- _WORK INSTRUCTION_: Only the lines below starting at the one that contains "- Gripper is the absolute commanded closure" and ending at the one that contains "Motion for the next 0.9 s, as" are to be reproduced, exactly and with both ends kept.

- _GIVEN RECORDS_:
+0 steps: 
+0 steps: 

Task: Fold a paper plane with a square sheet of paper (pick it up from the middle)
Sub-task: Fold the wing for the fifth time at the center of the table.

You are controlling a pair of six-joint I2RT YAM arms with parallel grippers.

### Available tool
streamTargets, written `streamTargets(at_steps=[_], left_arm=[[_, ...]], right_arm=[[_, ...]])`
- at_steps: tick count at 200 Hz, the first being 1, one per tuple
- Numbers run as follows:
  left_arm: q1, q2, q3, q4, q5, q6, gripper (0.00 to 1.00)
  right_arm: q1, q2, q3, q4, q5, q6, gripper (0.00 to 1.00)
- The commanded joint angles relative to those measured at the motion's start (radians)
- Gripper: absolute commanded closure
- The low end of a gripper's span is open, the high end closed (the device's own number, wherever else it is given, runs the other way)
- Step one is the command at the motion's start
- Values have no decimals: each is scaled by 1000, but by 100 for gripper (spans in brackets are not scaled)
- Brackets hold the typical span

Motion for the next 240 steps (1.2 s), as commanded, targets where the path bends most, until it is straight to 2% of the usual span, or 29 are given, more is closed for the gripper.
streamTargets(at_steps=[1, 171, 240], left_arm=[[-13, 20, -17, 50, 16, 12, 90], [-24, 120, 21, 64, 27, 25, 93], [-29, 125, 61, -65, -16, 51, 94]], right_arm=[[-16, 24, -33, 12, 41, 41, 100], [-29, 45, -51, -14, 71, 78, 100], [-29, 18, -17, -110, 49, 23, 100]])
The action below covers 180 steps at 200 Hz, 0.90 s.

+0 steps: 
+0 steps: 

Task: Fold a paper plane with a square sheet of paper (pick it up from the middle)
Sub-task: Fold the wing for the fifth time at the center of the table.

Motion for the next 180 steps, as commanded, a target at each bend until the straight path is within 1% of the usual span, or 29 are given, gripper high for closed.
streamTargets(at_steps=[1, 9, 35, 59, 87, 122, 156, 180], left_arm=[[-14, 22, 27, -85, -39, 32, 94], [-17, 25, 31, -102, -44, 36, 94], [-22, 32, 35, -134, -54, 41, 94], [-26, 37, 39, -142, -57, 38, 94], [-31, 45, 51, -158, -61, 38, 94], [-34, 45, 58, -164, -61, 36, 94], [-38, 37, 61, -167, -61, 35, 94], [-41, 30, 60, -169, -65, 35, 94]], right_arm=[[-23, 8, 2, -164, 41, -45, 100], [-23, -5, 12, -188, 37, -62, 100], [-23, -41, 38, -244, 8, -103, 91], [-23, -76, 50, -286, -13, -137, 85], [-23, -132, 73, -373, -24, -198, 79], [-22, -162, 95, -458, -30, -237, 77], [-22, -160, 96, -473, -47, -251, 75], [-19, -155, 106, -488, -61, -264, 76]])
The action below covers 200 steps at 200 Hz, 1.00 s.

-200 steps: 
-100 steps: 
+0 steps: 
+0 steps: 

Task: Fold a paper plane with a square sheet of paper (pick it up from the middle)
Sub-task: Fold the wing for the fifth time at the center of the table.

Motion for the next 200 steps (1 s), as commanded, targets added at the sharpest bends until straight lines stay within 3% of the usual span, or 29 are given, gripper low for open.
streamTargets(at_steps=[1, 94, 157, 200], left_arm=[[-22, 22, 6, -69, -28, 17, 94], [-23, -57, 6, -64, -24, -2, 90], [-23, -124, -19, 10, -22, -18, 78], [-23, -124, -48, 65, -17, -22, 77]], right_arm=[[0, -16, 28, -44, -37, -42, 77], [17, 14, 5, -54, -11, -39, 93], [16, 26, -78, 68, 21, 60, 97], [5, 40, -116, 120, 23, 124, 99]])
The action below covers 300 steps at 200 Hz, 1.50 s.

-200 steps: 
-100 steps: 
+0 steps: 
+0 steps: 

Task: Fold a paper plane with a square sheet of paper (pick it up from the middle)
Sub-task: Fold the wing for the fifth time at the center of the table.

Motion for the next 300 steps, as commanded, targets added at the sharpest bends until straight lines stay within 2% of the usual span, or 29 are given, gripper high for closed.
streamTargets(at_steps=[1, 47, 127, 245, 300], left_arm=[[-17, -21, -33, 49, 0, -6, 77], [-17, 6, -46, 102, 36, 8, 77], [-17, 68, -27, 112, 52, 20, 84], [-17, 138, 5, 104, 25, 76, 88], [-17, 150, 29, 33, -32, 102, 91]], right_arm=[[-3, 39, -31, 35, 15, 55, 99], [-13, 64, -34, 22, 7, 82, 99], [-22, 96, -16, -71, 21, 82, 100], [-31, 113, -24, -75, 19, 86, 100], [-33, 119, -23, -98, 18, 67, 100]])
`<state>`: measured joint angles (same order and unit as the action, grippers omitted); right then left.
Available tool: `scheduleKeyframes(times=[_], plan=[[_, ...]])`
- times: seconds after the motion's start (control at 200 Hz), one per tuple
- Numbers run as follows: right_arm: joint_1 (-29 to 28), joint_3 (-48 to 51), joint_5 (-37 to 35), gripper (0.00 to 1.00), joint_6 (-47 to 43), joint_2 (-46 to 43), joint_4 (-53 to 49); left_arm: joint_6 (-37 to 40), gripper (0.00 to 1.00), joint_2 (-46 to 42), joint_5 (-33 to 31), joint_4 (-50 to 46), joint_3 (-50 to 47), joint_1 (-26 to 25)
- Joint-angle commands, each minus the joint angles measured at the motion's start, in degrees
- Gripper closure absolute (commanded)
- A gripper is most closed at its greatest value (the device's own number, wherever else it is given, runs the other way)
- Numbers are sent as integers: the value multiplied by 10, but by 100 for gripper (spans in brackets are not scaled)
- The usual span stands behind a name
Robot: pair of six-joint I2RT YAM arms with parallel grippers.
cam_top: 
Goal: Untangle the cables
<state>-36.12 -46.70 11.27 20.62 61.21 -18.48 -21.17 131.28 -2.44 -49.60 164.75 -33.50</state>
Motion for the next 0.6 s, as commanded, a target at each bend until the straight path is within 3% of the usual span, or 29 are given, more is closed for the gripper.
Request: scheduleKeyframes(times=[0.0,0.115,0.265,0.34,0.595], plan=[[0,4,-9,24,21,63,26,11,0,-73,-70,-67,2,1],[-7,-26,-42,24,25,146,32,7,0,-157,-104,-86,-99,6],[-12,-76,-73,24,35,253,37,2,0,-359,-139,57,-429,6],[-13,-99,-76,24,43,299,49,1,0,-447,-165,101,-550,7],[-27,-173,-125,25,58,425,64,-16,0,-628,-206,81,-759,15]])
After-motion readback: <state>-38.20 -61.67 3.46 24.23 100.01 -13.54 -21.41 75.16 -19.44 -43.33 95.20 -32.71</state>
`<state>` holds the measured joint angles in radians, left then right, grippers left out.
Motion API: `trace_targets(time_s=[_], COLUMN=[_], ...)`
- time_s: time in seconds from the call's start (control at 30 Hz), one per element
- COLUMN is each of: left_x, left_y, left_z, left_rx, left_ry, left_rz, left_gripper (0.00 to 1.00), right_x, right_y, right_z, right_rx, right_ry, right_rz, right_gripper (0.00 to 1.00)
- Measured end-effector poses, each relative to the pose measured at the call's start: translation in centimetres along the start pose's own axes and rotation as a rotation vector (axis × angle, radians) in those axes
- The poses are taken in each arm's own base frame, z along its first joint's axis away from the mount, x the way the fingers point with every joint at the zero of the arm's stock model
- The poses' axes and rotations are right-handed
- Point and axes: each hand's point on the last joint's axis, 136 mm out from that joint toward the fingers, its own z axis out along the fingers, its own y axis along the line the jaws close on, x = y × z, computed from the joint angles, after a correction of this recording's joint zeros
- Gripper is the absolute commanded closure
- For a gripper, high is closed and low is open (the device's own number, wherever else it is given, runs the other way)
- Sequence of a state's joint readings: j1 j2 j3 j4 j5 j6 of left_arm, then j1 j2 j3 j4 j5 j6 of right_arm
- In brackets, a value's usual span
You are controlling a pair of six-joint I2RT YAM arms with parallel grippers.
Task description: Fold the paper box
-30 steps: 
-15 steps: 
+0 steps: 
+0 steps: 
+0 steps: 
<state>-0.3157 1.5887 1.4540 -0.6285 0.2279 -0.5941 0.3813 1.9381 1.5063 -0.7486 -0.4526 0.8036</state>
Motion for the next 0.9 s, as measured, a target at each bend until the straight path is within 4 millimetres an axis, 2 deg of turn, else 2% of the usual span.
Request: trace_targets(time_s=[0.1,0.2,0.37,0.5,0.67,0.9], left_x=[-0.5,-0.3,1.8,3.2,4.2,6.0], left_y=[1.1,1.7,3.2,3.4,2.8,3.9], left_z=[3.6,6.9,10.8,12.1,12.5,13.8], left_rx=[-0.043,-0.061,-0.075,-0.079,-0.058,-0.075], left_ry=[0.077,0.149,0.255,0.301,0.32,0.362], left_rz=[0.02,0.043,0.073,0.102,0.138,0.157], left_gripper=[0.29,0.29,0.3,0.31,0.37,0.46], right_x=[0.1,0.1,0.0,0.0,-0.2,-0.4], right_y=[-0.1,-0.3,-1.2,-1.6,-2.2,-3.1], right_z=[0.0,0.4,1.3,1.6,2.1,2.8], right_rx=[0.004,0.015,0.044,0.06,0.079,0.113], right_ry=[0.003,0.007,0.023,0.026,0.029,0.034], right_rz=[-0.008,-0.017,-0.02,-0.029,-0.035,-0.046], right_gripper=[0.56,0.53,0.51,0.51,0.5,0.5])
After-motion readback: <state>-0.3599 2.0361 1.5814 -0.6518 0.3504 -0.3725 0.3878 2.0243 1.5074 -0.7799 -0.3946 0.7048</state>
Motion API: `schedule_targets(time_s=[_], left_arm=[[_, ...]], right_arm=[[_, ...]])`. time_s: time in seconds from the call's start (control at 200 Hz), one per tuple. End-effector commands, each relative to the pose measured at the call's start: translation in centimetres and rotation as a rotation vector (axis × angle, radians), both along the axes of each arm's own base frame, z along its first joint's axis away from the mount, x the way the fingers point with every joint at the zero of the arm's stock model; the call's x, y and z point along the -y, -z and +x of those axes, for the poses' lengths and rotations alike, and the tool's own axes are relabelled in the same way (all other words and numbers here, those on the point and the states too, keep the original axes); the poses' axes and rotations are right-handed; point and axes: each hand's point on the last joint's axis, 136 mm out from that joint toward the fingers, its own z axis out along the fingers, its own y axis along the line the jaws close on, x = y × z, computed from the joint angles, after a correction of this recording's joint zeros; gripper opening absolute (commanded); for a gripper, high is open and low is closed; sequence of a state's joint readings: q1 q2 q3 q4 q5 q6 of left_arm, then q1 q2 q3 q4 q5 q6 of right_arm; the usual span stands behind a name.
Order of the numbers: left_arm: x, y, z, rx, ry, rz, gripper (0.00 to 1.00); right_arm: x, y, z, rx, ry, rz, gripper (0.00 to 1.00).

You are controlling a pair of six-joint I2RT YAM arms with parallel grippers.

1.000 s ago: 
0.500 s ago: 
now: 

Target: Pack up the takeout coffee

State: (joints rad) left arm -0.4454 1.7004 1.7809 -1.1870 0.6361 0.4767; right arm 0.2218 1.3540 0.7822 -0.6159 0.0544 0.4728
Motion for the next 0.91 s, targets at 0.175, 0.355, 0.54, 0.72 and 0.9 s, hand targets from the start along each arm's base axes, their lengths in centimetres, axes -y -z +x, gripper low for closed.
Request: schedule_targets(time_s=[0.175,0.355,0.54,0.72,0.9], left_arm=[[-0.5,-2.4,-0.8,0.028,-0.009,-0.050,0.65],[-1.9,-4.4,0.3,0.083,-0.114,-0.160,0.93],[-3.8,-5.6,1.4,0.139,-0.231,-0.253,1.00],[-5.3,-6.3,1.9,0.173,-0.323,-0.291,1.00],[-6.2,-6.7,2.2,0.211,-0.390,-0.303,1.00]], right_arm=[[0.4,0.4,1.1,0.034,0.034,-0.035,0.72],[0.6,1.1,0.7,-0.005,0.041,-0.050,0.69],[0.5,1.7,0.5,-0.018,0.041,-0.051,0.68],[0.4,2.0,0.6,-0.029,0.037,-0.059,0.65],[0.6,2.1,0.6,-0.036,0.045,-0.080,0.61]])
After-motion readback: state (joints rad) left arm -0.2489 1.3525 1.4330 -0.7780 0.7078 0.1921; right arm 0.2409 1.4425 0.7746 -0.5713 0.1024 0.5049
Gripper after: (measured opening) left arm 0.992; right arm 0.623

- _EXERCISE SOLUTION_:
- Gripper is the absolute commanded closure
- For a gripper, high is closed and low is open (the device's own number, wherever else it is given, runs the other way)
- Sequence of a state's joint readings: j1 j2 j3 j4 j5 j6 of left_arm, then j1 j2 j3 j4 j5 j6 of right_arm
- In brackets, a value's usual span
You are controlling a pair of six-joint I2RT YAM arms with parallel grippers.
Task description: Fold the paper box
-30 steps: 
-15 steps: 
+0 steps: 
+0 steps: 
+0 steps: 
<state>-0.3157 1.5887 1.4540 -0.6285 0.2279 -0.5941 0.3813 1.9381 1.5063 -0.7486 -0.4526 0.8036</state>
Motion for the next 0.9 s, as measured, a target at each bend until the straight path is within 4 millimetres an axis, 2 deg of turn, else 2% of the usual span.

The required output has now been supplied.